*Thankyou to Sisi Cheng (of the Working as Intended comic) for the excellent drawings. *

Suppose we have a gearbox. On one side is a crank, on the other side is a wheel which spins when the crank is turned. We want to predict the rotation of the wheel given the rotation of the crank, so we run a __Kaggle competition__.

We collect hundreds of thousands of data points on crank rotation and wheel rotation. 70% are used as training data, the other 30% set aside as test data and kept under lock and key in an old nuclear bunker. Hundreds of teams submit algorithms to predict wheel rotation from crank rotation. Several top teams combine their models into one gradient-boosted deep random neural support vector forest. The model achieves stunning precision and accuracy in predicting wheel rotation.

On the other hand, in a very literal sense, the model contains no __gears__. Is that a problem? If so, when and why would it be a problem?

## What is Missing?

When we say the model “__contains no gears__”, what does that mean, in a less literal and more generalizable sense?

Simplest answer: the deep random neural support vector forest model does not tell us what we expect to see if we open up the physical gearbox.

For instance, consider these two gearboxes:

Both produce the same input-output behavior. Our model above, which treats the gearbox as a literal black box, does not tell us anything at all which would distinguish between these two cases. It only talks about input-output behavior, without making any predictions about what’s inside the gearbox (other than that the gearbox must be consistent with the input/output behavior).

That’s the key feature of gears-level models: they make falsifiable predictions about the internals of a system, separate from the externally-visible behavior.
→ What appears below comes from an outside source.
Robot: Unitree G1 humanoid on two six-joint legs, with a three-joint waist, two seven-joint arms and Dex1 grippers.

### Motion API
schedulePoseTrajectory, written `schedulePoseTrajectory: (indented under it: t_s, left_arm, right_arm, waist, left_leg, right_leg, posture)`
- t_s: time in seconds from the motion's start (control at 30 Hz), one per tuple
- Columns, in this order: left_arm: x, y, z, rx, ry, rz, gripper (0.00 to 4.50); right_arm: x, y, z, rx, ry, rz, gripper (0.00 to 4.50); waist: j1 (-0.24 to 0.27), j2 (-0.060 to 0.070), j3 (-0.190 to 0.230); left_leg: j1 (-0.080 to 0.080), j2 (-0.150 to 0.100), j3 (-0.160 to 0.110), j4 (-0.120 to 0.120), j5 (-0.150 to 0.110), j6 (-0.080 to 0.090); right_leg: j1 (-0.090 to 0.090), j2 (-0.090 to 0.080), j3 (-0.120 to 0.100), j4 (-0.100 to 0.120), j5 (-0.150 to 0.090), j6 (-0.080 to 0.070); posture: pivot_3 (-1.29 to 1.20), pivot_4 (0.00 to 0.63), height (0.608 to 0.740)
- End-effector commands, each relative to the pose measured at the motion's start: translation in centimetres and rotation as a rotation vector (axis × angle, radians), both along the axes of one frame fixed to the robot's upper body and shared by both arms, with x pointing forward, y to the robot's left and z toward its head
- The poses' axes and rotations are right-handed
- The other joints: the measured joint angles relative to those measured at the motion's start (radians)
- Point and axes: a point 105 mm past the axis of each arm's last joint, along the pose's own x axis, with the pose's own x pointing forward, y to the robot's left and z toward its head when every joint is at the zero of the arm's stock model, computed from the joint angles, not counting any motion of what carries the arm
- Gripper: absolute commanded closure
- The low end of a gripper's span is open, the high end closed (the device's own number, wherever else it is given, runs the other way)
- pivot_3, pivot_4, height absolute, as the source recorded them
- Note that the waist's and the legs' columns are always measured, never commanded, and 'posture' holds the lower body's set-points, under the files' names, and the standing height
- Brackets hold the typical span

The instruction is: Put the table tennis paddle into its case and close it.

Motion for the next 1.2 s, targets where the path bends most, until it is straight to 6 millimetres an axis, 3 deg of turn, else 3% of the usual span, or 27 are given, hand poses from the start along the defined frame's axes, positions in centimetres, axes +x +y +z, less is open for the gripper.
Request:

If a model could correctly predict all of a system’s externally-visible behavior, but still be falsified by looking inside the box, then that’s a gears-level model. Conversely, we cannot fully learn gears-level models by looking only at externally-visible input-output behavior - external behavior cannot, for example, distinguish between the 3- and 5-gear models above. A model which can be fully learned from system behavior, without any side information, is not a full gears-level model.

Why would this be useful, if what we really care about is the externally-visible behavior? Several reasons:

- First and foremost, if we are able to actually look inside the box, then that provides a huge amount of information about the behavior. If we can see the physical gears, then we can immediately make highly confident predictions about system behavior.
- More generally, any information about the internals of the system provide a “side channel” for testing gears-level models. If data about externally-visible behavior is limited, then the ability to leverage data about system internals can be valuable.
- It may be that all of our input data is only from within a certain range - i.e. we never tried cranking the box faster than a human could crank. If someone comes along and attaches a motor to the crank, then that’s going to generate input way outside the range of what our input/output model has ever seen - but if we know what the gears look like, then that won’t be a problem. In other words, knowing what the system internals look like lets us deal with distribution shifts.
- Finally, if someone changes something about the system, then a model trained only on input/output data will fail completely. For instance, maybe there’s a switch on top of the gearbox which disconnects the gears, and nobody has ever thrown it before. If we know what the inside of the box looks like, then that’s not a problem - we can look at what the switch does.

All that said, if we have abundant data and aren’t worried about distribution shifts or system changes, non-gears models can still give us great predictive power. __Solomonoff induction__ is the idealized theoretical example: it gives asymptotically optimal predictions based on input-output behavior, without any visibility into the system internals.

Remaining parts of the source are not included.